### ACTIVITY:
Only lines containing the word "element" are needed; pull them out of the material.
= Beginning of Section =
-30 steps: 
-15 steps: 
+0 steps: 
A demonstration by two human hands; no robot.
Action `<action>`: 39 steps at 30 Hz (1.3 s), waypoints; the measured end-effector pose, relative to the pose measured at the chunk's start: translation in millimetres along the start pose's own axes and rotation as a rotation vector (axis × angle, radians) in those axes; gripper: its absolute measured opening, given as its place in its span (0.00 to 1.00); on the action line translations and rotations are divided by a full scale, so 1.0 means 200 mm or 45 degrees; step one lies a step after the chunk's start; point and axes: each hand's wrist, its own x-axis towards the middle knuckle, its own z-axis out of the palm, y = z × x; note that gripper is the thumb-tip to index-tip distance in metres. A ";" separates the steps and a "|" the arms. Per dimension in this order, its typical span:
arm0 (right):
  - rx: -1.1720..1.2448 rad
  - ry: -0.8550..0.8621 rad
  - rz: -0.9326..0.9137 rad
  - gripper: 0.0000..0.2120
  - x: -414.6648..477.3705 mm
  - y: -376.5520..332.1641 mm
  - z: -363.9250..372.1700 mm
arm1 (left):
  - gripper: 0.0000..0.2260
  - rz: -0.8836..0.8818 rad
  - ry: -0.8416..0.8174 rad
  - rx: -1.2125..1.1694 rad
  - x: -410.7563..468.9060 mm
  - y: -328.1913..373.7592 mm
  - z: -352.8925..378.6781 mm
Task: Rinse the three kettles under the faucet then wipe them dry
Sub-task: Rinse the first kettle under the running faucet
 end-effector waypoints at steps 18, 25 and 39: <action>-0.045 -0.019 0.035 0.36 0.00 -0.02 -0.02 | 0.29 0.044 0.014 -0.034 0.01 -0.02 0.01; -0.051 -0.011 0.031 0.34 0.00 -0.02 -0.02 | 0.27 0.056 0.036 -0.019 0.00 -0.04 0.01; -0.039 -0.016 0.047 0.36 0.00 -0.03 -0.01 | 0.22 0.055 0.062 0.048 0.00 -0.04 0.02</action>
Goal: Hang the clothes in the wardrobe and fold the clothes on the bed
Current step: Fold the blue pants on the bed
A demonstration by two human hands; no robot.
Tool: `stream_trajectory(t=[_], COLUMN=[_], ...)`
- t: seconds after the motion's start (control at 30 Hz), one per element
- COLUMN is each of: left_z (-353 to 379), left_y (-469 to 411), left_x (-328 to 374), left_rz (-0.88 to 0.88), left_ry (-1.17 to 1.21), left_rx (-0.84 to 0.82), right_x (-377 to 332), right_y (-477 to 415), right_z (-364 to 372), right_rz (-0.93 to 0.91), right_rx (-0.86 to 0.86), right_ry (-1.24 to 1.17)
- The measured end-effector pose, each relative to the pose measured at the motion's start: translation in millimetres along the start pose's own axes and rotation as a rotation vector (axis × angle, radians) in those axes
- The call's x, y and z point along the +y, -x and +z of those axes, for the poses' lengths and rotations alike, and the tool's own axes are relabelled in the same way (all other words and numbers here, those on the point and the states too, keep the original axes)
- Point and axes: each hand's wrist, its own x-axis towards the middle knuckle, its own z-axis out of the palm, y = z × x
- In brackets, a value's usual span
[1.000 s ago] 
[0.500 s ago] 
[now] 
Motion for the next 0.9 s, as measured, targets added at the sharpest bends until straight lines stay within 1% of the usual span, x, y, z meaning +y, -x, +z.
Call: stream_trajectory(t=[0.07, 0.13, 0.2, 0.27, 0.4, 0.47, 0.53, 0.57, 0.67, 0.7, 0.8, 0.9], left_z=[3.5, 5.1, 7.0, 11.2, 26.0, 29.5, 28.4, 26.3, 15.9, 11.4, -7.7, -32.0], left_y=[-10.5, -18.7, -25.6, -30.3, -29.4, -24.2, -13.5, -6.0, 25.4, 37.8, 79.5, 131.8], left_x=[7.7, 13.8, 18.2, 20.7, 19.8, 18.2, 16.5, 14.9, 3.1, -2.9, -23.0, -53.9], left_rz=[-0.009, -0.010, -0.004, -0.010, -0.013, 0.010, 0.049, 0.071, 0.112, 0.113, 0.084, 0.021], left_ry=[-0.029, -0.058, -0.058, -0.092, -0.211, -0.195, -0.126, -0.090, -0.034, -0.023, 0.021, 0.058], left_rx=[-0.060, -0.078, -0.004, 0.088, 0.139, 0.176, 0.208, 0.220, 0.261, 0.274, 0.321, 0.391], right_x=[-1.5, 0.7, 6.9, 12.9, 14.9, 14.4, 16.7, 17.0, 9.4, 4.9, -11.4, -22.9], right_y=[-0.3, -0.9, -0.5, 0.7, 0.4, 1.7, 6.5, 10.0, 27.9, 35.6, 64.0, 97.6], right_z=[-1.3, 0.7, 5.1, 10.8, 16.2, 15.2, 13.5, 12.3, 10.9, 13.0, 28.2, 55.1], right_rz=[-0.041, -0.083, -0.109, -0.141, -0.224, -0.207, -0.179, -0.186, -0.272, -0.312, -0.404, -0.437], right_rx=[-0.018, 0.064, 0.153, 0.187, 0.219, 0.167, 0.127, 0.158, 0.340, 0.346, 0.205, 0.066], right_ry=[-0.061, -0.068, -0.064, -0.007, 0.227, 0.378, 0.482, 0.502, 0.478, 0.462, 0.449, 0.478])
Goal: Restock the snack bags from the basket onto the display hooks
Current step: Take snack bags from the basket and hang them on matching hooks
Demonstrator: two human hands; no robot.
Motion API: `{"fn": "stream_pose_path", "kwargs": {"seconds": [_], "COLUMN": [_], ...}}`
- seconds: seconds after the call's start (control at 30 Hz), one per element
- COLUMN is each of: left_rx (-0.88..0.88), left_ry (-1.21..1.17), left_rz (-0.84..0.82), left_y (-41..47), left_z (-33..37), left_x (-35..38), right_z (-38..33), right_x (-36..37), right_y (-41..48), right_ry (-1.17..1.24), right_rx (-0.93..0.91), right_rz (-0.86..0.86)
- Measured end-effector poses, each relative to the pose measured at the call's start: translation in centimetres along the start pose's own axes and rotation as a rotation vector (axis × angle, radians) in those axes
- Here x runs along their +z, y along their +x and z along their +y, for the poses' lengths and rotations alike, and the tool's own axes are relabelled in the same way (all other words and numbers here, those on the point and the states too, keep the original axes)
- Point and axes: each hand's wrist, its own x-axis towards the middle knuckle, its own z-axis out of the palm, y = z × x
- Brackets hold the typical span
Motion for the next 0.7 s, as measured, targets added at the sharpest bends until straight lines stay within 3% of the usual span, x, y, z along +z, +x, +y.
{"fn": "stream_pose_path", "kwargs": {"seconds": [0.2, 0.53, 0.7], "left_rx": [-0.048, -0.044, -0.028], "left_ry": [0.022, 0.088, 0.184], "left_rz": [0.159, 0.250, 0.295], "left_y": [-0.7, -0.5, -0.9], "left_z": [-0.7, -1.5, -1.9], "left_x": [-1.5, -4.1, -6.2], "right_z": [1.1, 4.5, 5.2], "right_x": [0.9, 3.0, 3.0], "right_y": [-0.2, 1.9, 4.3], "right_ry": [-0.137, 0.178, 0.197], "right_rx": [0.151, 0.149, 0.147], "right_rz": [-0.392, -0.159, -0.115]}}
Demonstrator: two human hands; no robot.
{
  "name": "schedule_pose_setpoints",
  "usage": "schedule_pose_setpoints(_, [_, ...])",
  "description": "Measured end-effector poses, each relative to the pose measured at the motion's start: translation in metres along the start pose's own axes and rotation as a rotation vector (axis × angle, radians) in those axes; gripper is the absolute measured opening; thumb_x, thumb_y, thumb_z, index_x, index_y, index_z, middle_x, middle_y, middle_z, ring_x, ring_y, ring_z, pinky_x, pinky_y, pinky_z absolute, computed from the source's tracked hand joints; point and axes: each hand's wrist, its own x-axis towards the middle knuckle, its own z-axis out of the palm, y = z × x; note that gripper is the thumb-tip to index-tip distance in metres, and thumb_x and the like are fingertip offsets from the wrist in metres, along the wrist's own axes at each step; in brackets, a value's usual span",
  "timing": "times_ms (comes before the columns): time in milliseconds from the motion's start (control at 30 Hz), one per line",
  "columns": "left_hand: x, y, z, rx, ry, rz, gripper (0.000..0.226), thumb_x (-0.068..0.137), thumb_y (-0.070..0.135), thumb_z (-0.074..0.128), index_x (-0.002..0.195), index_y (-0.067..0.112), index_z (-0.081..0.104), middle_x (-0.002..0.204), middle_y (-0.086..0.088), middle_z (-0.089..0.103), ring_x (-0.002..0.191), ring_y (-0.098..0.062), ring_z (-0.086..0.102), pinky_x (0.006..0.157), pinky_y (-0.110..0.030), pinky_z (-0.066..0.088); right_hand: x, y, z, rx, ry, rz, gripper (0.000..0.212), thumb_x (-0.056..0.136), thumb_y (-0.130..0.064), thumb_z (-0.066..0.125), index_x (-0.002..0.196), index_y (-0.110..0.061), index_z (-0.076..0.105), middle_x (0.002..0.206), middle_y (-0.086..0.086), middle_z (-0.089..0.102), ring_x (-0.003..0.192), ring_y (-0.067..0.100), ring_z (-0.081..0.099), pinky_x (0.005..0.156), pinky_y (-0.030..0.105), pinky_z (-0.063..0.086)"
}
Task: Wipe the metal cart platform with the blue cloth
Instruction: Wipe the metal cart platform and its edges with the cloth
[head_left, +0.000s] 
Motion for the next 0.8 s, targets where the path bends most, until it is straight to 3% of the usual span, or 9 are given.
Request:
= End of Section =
### COMPLETED EXERCISE:
- t: seconds after the motion's start (control at 30 Hz), one per element
- seconds: seconds after the call's start (control at 30 Hz), one per element

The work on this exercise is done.